*** Block opens ***

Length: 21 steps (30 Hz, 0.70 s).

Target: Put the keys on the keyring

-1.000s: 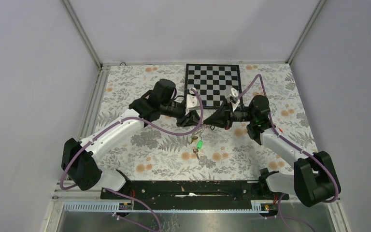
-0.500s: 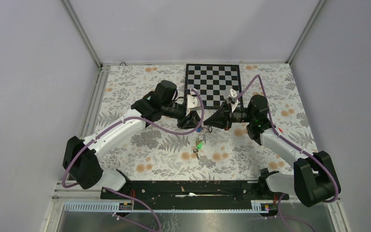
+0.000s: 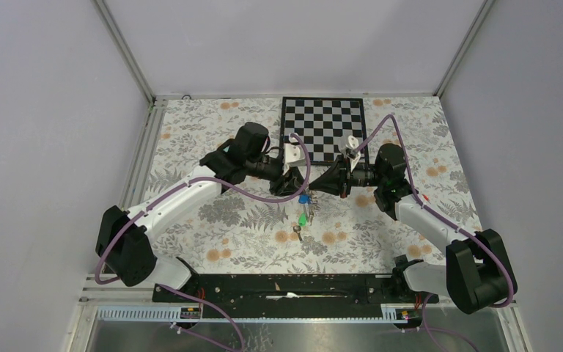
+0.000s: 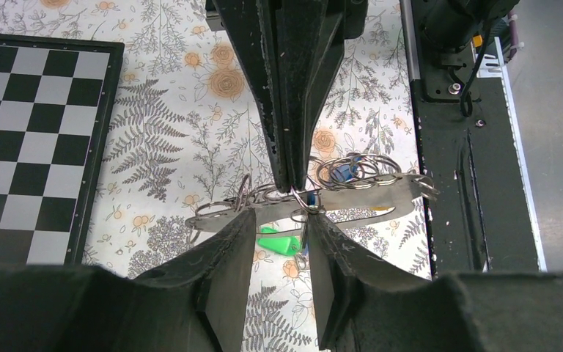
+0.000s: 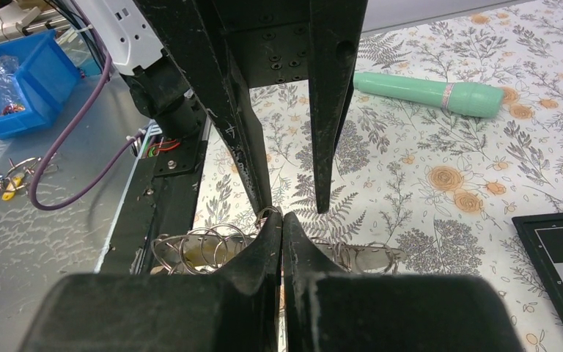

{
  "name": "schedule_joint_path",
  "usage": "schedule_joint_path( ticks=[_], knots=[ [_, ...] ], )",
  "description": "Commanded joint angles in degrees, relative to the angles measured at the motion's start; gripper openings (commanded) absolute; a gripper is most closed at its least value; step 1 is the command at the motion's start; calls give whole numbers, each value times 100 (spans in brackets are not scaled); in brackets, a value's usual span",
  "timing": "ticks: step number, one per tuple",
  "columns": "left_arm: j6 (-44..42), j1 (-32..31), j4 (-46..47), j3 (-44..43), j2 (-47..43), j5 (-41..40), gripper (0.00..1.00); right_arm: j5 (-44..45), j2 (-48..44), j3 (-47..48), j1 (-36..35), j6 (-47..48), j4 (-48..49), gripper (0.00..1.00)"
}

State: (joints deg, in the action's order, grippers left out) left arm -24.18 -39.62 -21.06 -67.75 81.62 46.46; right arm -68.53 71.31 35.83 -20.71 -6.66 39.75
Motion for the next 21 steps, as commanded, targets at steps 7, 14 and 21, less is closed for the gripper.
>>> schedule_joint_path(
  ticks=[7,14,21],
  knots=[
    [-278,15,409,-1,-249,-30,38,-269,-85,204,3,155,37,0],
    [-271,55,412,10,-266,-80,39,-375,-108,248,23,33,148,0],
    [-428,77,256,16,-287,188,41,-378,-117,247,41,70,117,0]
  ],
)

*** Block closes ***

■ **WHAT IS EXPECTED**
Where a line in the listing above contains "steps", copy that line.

■ **YOUR SOLUTION**
Length: 21 steps (30 Hz, 0.70 s).
Motion for the next 21 steps, as commanded, targets at steps 7, 14 and 21, less is closed for the gripper.

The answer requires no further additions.